● **DIRECTIONS FOR THIS TASK**:
Output exactly, in the material below, the lines from the one with "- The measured" through the one with "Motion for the". Omit all pictures.

● **SUPPLIED DATA**:
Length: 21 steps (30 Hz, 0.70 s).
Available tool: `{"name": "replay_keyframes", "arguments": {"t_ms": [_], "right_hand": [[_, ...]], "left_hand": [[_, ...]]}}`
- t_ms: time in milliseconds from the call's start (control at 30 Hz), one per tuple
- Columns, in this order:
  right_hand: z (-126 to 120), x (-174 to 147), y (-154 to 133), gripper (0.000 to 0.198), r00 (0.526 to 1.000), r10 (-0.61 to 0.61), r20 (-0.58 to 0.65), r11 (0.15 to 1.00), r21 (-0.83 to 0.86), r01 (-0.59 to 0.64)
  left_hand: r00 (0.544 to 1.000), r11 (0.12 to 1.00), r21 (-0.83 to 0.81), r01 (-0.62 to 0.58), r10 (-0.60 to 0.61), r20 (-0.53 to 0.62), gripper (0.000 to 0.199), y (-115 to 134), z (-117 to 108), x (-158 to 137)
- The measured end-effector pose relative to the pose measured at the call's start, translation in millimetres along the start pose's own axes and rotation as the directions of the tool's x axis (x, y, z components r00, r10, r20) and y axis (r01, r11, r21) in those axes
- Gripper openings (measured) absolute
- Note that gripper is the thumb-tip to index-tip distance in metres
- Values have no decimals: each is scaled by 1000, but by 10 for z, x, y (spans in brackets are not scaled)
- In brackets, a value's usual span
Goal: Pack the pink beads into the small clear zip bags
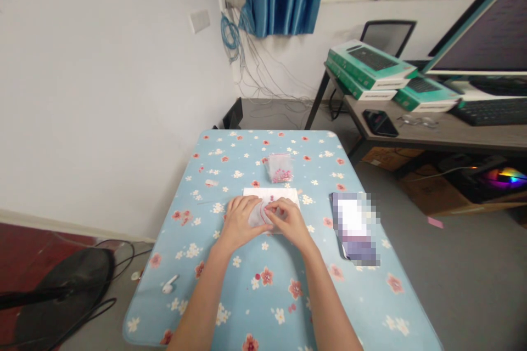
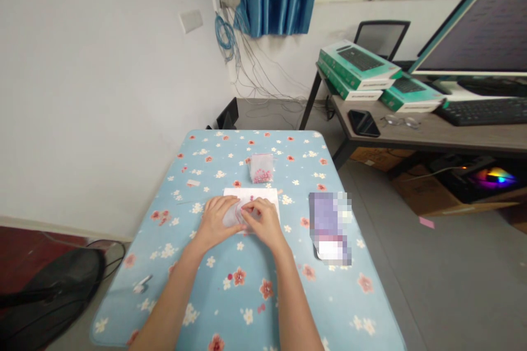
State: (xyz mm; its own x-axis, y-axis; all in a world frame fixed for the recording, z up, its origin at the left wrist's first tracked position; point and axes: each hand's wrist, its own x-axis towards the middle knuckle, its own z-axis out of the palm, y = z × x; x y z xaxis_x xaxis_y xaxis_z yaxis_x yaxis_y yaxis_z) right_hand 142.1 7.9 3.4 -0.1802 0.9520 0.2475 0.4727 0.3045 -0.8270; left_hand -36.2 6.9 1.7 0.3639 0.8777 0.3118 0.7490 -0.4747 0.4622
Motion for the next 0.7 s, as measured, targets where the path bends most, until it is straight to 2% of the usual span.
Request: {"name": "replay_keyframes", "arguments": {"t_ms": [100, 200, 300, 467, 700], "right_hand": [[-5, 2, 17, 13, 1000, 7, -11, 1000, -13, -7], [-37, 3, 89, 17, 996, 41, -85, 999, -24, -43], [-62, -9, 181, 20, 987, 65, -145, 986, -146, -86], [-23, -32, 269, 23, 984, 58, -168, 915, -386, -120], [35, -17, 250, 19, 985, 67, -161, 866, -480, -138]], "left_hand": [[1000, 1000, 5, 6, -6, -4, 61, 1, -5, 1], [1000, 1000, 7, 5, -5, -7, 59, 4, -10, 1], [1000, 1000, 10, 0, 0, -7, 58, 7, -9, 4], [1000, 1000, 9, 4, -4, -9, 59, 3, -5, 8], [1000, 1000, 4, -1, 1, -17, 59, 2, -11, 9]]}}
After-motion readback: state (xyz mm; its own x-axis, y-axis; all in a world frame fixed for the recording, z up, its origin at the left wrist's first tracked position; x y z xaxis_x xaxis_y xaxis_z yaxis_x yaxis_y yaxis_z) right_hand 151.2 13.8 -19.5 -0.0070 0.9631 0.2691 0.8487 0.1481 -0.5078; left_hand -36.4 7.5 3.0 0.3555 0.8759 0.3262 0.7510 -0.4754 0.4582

● **EXERCISE RESPONSE**:
- The measured end-effector pose relative to the pose measured at the call's start, translation in millimetres along the start pose's own axes and rotation as the directions of the tool's x axis (x, y, z components r00, r10, r20) and y axis (r01, r11, r21) in those axes
- Gripper openings (measured) absolute
- Note that gripper is the thumb-tip to index-tip distance in metres
- Values have no decimals: each is scaled by 1000, but by 10 for z, x, y (spans in brackets are not scaled)
- In brackets, a value's usual span
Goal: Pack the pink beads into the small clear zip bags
State: (xyz mm; its own x-axis, y-axis; all in a world frame fixed for the recording, z up, its origin at the left wrist's first tracked position; point and axes: each hand's wrist, its own x-axis towards the middle knuckle, its own z-axis out of the palm, y = z × x; x y z xaxis_x xaxis_y xaxis_z yaxis_x yaxis_y yaxis_z) right_hand 142.1 7.9 3.4 -0.1802 0.9520 0.2475 0.4727 0.3045 -0.8270; left_hand -36.2 6.9 1.7 0.3639 0.8777 0.3118 0.7490 -0.4747 0.4622
Motion for the next 0.7 s, as measured, targets where the path bends most, until it is straight to 2% of the usual span.

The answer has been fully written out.